The reformist Eqbal daily was given a 24-hour ban when it tried to publish in full a letter written to the Supreme Leader, Ayatollah Ali Khameni, in which the third-placed candidate detailed charges of electoral fraud by hardliners.

Reformist journalists say newspapers were warned not to publish the whole letter by the office of the Tehran prosecutor general, Said Mortazavi, the judge accused of helping to cover up the death of the photojournalist Zahra Kazemi in 2003. One paper decided not to publish at all, while Eqbal was not allowed to be distributed. Others were cowed into printing less controversial extracts.

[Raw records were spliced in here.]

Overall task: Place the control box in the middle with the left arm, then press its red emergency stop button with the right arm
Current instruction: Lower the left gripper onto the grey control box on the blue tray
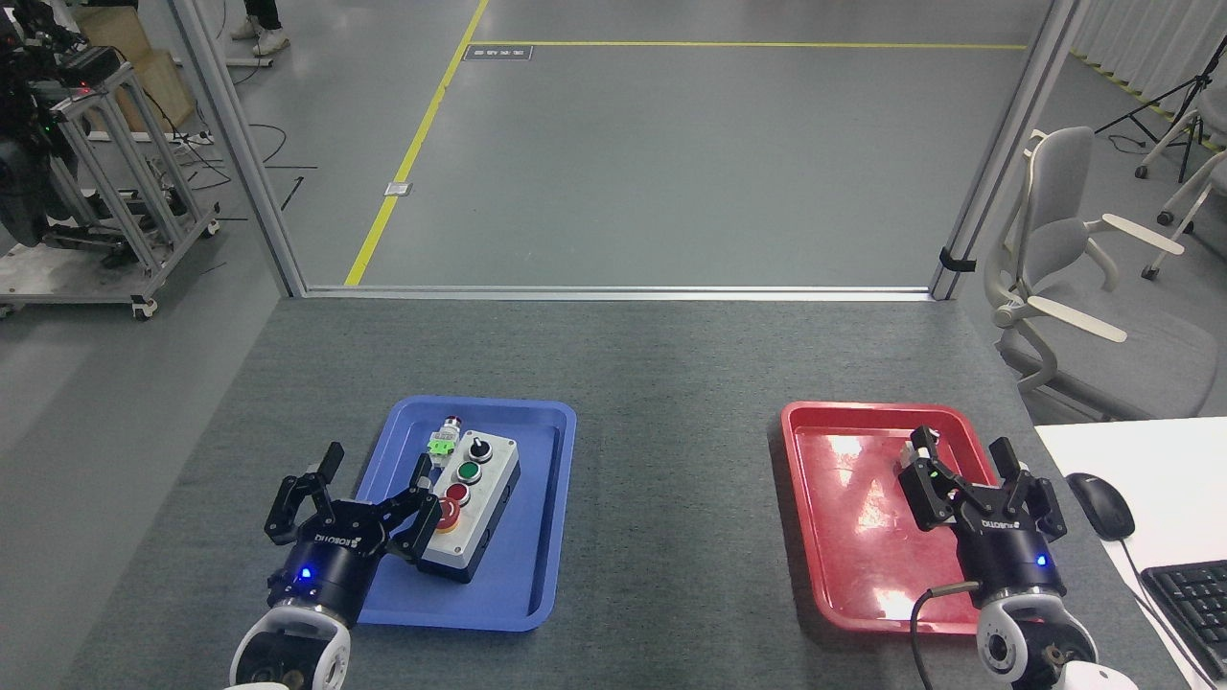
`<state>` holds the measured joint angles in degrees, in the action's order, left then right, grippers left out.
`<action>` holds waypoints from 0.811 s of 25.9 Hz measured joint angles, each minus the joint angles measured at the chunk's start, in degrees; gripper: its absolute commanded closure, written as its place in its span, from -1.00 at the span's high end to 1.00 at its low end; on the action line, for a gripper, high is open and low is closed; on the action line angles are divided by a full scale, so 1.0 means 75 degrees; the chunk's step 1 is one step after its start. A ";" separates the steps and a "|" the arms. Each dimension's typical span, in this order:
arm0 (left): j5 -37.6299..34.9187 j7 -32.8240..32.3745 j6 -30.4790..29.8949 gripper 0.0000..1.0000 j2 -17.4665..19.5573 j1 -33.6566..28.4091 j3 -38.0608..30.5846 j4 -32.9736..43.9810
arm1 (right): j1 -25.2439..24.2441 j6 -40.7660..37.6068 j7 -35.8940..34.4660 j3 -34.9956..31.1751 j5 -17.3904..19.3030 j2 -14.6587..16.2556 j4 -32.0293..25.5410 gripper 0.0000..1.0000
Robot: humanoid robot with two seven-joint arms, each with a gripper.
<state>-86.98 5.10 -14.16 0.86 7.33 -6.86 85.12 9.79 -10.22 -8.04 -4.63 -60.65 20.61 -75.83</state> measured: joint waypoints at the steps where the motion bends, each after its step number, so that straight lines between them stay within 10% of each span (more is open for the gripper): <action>1: 0.0007 -0.0002 -0.0002 1.00 0.0001 0.0000 -0.0005 0.0003 | 0.0003 0.0003 -0.0002 -0.0001 0.0000 0.0002 0.0000 0.98; 21: -0.0082 0.0096 0.0045 0.99 0.0301 -0.0572 0.0103 -0.0021 | 0.0001 0.0055 -0.0064 -0.0002 0.0002 0.0007 -0.0018 0.98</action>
<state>-87.60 5.82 -13.82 3.11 3.04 -6.08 84.96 9.80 -9.80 -8.52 -4.65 -60.63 20.66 -75.97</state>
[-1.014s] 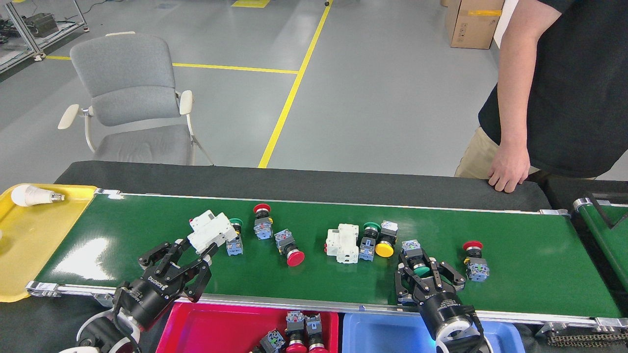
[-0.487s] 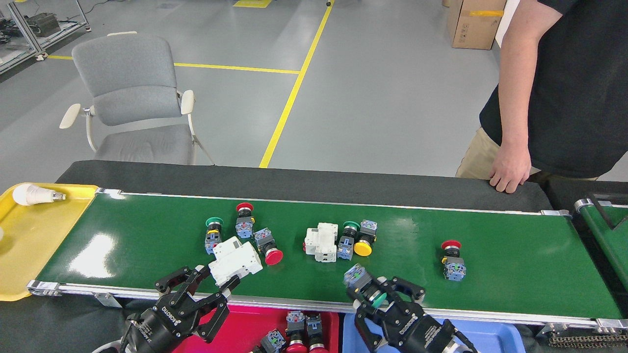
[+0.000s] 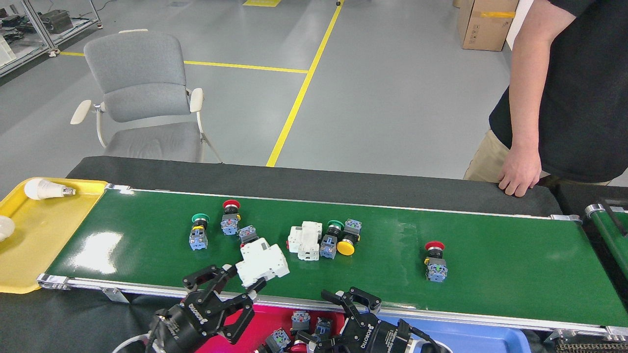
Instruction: Pick switch part from conveyor to tray
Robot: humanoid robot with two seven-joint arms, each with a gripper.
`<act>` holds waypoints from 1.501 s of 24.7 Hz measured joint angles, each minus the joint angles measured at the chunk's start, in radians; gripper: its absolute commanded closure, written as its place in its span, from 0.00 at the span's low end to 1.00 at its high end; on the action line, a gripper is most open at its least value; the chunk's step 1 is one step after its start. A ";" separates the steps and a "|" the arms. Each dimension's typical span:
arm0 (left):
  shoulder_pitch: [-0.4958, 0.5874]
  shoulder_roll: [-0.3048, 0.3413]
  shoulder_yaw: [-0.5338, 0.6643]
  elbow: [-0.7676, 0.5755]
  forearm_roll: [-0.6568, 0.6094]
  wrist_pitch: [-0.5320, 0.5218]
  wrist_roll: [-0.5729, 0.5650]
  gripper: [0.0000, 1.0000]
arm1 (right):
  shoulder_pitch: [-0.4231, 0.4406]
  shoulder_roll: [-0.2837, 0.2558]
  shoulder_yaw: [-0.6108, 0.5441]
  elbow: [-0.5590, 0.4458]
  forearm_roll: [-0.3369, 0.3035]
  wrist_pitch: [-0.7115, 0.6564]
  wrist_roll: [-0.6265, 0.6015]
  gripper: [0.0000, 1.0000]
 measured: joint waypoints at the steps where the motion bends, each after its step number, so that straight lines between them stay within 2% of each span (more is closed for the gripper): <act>1: 0.008 -0.034 -0.011 -0.001 -0.037 0.000 -0.001 0.81 | 0.024 -0.001 -0.059 -0.023 -0.012 0.000 0.000 0.00; 4: 0.014 -0.110 -0.022 -0.005 -0.118 0.002 -0.004 0.81 | 0.141 0.005 -0.288 -0.113 -0.034 0.000 0.001 0.01; 8: 0.018 -0.120 -0.035 -0.022 -0.137 0.004 -0.005 0.81 | 0.241 0.100 -0.651 -0.166 -0.051 -0.006 0.003 0.01; 11: 0.067 -0.121 -0.140 -0.040 -0.180 0.007 -0.006 0.76 | 0.271 0.103 -0.812 -0.166 -0.052 0.082 0.004 0.01; 13: 0.087 -0.141 -0.217 -0.041 -0.229 0.060 -0.008 0.61 | 0.296 0.101 -0.845 -0.166 -0.052 0.160 -0.008 0.02; 15: 0.087 -0.148 -0.294 -0.042 -0.258 0.136 -0.008 0.31 | 0.306 0.101 -0.850 -0.166 -0.044 0.228 -0.024 0.02; 16: 0.088 -0.149 -0.329 -0.042 -0.263 0.171 -0.010 0.10 | 0.308 0.101 -0.850 -0.167 -0.037 0.250 -0.026 0.02; 17: 0.092 -0.149 -0.355 -0.044 -0.264 0.210 -0.013 0.01 | 0.311 0.101 -0.850 -0.168 -0.026 0.263 -0.029 0.03; 22: 0.118 -0.149 -0.389 -0.054 -0.264 0.313 -0.017 0.00 | 0.312 0.101 -0.850 -0.169 0.052 0.322 -0.058 0.03; 26: 0.121 -0.150 -0.375 -0.075 -0.261 0.340 -0.019 0.00 | 0.313 0.097 -0.848 -0.170 0.069 0.337 -0.065 0.03; 29: 0.122 -0.153 -0.240 -0.094 -0.245 0.404 -0.017 0.00 | 0.314 0.076 -0.843 -0.173 0.070 0.342 -0.068 0.03; 33: 0.122 -0.143 0.104 -0.093 -0.182 0.441 -0.014 0.00 | 0.314 0.073 -0.807 -0.177 0.070 0.325 -0.069 0.02; 37: 0.143 -0.080 0.422 -0.053 -0.136 0.359 -0.013 0.00 | 0.314 0.065 -0.740 -0.178 0.070 0.312 -0.070 0.02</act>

The disputed election has resulted in a second round run-off between the former president Akbar Hashemi Rafsanjani and the fundamentalist Tehran mayor, Mahmoud Ahmadinejad, who made a surprisingly strong showing.

The letter, by the former parliament speaker and moderate reformist Mehdi Karoubi, protested against the involvement of the Basij militia and Islamic Revolutionary Guards Corps in voting. He had earlier questioned the propriety of the Guardian Council's announcement of voting results as they came in.

The clerical body is mandated to ensure that elections comply with constitutional requirements, but Mr Karoubi said it broke the law during the count by releasing figures that gave a sudden boost of 1 million votes to Mr Ahmadinejad. The conservative reached this Friday's second round with about 700,00 votes more than Mr Karoubi.

The white-bearded ally of President Mohammad Khatami surged unexpectedly in the poll, scoring high gains in rural areas with the promise to pay Iranians £30 a month from energy savings. But he cried foul as Mr Ahmadinejad drew ahead, claiming to have taped proof of fraud. He said some votes had been bought and that the military had been illegally involved in voter mobilisation. Mr Karoubi also alleged that faked identity cards were distributed among conservative supporters, allowing them to vote more than once.

The Guardian Council yesterday ordered a recount of 100 boxes taken at random from the cities in which Mr Ahmadinejad won the most votes. However that is unlikely to satisfy reformists, because they believe the tampering did not include miscounting of votes. The conservative has denied any irregularities and dismissed the claims as evidence that Mr Karoubi is a bad loser.

All pro-reformist groups have now swung their support reluctantly behind the éminence grise of Iranian politics, the former president Mr Rafsanjani.

The strength of Mr Ahmadinejad's support among poor Iranians came as a shock to the reformists, who now recognise that a fundamentalist victory is very possible.

Mr Rafsanjani has himself appealed for votes from all groups to the left of Mr Ahmadinejad. "I seek your help and ask you to be present in the second round of the election so that we can prevent extremism," he said in a press statement.

In a statement issued late on Sunday night, the main reformist party, the Islamic Iran Participation Front, instructed supporters to "not remain indifferent" to the race, without mentioning Mr Rafsanjani by name.

Student groups who supported the reformists have also rallied behind the former president, once considered a hate-figure among students and still mistrusted for his administration's constriction of free speech.